- WORK INSTRUCTIONS
If a line in the records contains the string "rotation", show that line.

- GIVEN RECORDS

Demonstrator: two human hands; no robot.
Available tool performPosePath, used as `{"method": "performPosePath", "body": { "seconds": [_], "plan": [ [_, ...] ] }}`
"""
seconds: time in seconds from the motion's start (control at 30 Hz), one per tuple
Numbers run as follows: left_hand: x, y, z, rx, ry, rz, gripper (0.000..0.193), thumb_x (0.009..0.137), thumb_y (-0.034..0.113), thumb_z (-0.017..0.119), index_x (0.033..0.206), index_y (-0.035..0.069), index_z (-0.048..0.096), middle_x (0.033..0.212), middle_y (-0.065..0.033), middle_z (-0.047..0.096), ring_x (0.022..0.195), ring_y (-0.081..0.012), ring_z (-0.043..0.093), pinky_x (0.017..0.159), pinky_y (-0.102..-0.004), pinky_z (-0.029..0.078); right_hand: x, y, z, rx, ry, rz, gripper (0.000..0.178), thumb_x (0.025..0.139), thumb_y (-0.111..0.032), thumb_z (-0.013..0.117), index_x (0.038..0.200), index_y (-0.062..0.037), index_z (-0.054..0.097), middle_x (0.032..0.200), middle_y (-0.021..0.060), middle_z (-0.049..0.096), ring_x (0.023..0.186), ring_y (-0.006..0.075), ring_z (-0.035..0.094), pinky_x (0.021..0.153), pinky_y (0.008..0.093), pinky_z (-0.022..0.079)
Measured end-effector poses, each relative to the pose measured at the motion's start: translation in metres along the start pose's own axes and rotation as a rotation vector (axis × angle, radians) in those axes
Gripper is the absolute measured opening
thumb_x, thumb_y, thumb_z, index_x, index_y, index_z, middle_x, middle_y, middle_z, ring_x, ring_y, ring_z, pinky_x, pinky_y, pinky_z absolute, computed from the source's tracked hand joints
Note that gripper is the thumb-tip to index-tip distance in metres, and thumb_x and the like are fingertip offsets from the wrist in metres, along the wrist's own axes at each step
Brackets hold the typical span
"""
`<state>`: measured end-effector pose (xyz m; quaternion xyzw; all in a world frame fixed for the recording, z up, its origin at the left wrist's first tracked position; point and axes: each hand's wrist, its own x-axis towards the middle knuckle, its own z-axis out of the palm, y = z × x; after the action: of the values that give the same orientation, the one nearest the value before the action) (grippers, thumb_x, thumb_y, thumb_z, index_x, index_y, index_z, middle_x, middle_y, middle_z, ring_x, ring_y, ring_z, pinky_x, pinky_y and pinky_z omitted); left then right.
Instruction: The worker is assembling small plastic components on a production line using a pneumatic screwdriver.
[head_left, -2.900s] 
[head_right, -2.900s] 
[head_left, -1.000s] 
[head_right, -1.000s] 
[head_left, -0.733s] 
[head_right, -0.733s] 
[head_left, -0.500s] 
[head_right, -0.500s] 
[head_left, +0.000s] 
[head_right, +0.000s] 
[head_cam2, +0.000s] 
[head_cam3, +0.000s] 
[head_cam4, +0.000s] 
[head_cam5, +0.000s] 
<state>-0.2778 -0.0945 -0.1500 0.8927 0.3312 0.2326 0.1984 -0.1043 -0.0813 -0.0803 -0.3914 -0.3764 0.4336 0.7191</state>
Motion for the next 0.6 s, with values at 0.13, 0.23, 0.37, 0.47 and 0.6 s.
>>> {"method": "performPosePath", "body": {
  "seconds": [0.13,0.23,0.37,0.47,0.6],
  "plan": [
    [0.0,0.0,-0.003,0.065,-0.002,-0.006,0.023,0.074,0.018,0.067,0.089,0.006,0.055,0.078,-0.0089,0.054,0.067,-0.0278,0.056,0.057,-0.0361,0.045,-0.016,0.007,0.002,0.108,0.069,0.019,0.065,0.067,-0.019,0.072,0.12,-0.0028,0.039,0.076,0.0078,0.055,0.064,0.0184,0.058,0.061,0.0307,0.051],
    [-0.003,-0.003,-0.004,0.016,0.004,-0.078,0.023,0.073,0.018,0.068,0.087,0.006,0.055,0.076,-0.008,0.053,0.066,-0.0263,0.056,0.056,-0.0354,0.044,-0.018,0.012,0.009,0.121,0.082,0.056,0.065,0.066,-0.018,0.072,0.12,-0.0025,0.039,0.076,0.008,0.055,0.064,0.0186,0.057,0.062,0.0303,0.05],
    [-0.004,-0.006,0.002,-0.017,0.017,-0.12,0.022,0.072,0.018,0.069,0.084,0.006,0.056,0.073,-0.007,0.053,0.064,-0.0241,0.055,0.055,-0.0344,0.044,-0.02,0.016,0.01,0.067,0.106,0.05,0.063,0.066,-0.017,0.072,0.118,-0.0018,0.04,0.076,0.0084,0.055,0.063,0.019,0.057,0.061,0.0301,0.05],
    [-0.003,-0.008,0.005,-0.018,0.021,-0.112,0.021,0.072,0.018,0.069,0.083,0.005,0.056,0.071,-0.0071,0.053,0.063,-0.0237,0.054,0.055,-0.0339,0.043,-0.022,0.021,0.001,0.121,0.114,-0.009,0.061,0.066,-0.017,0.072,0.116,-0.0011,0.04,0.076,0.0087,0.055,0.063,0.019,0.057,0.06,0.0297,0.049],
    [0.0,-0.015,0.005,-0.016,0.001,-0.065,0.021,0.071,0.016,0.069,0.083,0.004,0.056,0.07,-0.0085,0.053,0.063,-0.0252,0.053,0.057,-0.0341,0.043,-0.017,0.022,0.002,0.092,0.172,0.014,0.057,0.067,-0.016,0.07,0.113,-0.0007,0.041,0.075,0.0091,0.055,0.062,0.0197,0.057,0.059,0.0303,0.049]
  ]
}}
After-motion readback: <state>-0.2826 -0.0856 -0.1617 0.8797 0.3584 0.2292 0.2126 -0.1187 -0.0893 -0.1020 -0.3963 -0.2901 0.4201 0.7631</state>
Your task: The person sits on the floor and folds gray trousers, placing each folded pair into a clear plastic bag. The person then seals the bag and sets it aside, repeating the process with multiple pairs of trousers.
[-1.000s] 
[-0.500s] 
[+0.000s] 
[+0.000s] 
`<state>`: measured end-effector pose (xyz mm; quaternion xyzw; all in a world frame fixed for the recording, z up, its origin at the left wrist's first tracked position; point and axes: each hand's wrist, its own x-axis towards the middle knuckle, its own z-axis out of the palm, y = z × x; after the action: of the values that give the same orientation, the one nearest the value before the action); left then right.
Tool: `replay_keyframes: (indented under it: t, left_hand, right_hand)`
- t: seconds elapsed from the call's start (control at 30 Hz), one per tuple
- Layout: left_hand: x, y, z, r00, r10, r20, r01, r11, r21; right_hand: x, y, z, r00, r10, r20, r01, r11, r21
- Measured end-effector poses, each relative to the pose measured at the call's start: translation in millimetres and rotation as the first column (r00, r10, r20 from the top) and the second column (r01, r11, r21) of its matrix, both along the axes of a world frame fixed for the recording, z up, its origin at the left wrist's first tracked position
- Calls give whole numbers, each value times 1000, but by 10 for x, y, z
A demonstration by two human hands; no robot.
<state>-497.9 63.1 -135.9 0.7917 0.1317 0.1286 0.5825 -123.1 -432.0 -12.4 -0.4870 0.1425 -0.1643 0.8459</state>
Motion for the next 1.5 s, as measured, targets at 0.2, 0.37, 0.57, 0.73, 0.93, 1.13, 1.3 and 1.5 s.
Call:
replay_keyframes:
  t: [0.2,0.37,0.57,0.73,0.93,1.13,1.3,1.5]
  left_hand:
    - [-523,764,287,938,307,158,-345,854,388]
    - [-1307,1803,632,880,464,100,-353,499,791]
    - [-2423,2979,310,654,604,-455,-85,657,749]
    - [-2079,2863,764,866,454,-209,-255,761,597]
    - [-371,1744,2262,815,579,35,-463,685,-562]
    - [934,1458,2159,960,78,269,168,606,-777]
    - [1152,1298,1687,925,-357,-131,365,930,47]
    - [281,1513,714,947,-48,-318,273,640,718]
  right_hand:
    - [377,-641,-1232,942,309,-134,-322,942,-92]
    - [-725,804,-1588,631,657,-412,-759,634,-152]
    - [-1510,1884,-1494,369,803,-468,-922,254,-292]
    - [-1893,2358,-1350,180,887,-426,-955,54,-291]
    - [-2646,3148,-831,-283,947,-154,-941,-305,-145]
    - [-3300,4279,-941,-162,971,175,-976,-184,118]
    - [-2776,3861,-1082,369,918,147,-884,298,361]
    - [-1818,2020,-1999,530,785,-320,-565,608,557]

- ANSWER TO THIS TASK
Measured end-effector poses, each relative to the pose measured at the motion's start: translation in metres along the start pose's own axes and rotation as a rotation vector (axis × angle, radians) in those axes
- Measured end-effector poses, each relative to the pose measured at the call's start: translation in millimetres and rotation as the first column (r00, r10, r20 from the top) and the second column (r01, r11, r21) of its matrix, both along the axes of a world frame fixed for the recording, z up, its origin at the left wrist's first tracked position

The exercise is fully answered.